Shut Up and Dig

Just the facts

Everything will be as perfect as this Abraham Darby bloom.

Everything will be as perfect as this Abraham Darby bloom.

Alternative facts, that is. If there is any group of people that has learned to accept unpleasant realities—often brought on by natural forces—that group is gardeners. So I’m happy to know that I can devise, twist, and present my own version of gardening facts. Now is the time, before the spring season begins. I am pleased to announce that, as of 2017, these are the facts that will be governing the progress of my garden throughout the year:

• All the bulbs that I planted will bloom: 100%. No animal depredations, none not planted deep enough for survival, no duds. They’ll look amazing. Everyone will agree.

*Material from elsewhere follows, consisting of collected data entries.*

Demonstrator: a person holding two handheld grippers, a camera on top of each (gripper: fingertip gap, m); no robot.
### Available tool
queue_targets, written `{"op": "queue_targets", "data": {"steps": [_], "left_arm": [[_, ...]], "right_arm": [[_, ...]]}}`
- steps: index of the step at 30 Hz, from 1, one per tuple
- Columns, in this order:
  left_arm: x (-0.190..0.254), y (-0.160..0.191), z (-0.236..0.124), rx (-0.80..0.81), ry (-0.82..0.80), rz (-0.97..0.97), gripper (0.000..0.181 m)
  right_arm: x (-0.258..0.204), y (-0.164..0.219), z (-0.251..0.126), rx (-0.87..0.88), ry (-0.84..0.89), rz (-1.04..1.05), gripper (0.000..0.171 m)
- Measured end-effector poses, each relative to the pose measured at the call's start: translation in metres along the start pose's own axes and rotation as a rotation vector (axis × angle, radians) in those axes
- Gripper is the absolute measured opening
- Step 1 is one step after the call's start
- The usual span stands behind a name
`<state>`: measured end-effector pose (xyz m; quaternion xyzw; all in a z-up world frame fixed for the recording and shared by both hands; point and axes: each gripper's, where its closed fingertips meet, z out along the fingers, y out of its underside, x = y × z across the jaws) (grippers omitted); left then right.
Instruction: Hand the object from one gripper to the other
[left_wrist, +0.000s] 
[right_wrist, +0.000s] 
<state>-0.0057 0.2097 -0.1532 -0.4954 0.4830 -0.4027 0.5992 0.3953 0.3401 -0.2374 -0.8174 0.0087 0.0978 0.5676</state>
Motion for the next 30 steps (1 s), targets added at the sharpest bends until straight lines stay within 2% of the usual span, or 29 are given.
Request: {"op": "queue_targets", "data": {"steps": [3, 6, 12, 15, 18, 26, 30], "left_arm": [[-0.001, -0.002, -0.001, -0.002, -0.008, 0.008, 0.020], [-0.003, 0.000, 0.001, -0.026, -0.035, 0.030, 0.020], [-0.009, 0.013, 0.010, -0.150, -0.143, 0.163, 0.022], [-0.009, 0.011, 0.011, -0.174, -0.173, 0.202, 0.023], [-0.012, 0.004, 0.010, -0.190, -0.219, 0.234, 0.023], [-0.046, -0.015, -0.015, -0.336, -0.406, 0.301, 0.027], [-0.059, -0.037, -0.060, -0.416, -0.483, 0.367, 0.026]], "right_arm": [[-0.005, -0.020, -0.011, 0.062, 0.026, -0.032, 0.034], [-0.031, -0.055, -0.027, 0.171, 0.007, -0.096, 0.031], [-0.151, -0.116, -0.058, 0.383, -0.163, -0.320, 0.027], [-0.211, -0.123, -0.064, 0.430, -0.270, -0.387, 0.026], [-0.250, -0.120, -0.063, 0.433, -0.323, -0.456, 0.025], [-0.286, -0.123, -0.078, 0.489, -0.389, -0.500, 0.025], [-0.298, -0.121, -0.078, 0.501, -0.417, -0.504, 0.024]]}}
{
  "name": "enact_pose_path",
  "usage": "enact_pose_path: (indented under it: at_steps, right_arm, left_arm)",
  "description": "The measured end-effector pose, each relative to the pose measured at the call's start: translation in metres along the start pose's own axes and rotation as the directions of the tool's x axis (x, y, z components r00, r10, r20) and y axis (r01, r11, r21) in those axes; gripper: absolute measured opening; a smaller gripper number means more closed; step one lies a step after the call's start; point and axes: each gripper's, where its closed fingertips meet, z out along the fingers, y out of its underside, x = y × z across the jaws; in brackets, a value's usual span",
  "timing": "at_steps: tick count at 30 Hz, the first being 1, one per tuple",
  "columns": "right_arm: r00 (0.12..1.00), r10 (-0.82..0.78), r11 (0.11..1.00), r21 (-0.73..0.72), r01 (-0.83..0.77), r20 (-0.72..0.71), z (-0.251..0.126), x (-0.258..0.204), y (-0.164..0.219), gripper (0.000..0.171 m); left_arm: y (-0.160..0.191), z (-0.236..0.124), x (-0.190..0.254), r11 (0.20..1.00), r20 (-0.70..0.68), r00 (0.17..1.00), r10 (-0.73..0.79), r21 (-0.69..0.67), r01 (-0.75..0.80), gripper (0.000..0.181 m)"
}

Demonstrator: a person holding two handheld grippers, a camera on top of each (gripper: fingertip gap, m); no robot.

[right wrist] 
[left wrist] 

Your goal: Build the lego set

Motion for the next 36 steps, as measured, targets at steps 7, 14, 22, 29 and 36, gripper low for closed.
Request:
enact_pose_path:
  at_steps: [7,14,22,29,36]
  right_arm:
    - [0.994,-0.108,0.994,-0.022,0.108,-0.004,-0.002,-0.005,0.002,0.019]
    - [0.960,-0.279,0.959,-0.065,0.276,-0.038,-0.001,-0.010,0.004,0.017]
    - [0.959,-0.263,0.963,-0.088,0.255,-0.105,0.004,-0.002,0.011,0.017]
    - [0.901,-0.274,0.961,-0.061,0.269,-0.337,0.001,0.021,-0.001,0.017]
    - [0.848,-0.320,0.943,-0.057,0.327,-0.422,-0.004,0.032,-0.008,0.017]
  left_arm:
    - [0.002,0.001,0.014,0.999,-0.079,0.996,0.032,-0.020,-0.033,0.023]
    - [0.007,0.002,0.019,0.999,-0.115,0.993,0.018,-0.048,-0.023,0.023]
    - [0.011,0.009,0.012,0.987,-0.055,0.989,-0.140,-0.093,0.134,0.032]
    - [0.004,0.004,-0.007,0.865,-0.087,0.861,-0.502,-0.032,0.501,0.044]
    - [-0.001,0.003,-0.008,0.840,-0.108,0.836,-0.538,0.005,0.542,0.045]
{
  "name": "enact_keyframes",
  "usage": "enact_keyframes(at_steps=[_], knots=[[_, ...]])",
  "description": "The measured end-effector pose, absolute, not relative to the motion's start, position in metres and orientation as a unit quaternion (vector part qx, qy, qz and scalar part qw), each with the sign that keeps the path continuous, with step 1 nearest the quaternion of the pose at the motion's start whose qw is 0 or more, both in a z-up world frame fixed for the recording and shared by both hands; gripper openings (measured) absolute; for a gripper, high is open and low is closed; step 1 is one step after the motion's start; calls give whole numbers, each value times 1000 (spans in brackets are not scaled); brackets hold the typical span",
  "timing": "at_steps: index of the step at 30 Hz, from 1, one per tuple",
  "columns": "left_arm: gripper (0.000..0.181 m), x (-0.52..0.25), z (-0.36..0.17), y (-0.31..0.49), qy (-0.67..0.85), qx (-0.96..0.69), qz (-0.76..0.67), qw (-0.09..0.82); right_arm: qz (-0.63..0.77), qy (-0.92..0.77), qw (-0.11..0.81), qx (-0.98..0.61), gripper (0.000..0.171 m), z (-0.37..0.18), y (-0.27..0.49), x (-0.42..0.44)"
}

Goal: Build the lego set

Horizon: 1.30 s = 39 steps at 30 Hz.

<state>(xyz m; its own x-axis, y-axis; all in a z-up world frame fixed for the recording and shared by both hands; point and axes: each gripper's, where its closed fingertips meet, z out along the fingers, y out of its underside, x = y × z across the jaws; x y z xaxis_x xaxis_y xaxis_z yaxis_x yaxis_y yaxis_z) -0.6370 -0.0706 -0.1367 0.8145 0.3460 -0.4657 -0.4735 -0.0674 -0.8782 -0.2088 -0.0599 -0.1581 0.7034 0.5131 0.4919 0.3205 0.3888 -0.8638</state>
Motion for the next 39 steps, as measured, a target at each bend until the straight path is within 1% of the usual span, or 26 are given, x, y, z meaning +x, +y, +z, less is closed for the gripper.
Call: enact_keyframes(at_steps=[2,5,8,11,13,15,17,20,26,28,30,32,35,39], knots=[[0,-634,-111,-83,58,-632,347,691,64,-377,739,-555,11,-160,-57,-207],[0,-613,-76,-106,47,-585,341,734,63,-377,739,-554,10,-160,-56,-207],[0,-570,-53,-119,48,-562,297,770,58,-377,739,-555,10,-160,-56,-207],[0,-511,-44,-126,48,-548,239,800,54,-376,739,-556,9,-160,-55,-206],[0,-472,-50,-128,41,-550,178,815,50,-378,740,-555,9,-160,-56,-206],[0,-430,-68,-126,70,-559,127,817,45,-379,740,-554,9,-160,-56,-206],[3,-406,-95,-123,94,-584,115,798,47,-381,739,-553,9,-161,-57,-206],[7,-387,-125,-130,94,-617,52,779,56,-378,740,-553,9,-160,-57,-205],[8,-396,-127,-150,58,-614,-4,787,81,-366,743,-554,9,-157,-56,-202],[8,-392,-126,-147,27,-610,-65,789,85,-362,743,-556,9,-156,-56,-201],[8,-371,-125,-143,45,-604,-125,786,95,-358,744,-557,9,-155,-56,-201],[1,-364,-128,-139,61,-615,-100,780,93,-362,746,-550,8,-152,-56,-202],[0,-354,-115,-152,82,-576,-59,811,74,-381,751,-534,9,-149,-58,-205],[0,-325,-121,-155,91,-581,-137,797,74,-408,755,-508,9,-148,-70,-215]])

• Despite the deep shade thrown by 3 Norway maples in the easeway, there’s no reason why I shouldn’t plant luxuriant stands of sun-loving perennials like delphinium, daisies, coreopsis, salvia, and rudbeckia. It will be beautiful.

• I reject the very idea of weeds. They will not be allowed.

• Whatever rainfall we get will be perfect. Not even going to set up the hoses, because I know we’ll have enough.

• My roses will be tremendous this year. Instead of a flush in June and sporadic blooms after that, they’ll be covered in flowers all season long. Because I say so.

• Deadheading and pruning? Boring. Let the losers waste their time on it.

Yeah, I know. But, to be honest, many of us (including me) do start the gardening year hoping against all wisdom and all experience that, somehow, this time the garden will be perfect and that all the design flaws, infestations, plant failures, and human errors that plagued it every other year will somehow not obtain. This time. I guess we all have our alternative facts (but at least we know they’re silly).

Posted by on January 24, 2017 at 9:02 am, in the category Shut Up and Dig.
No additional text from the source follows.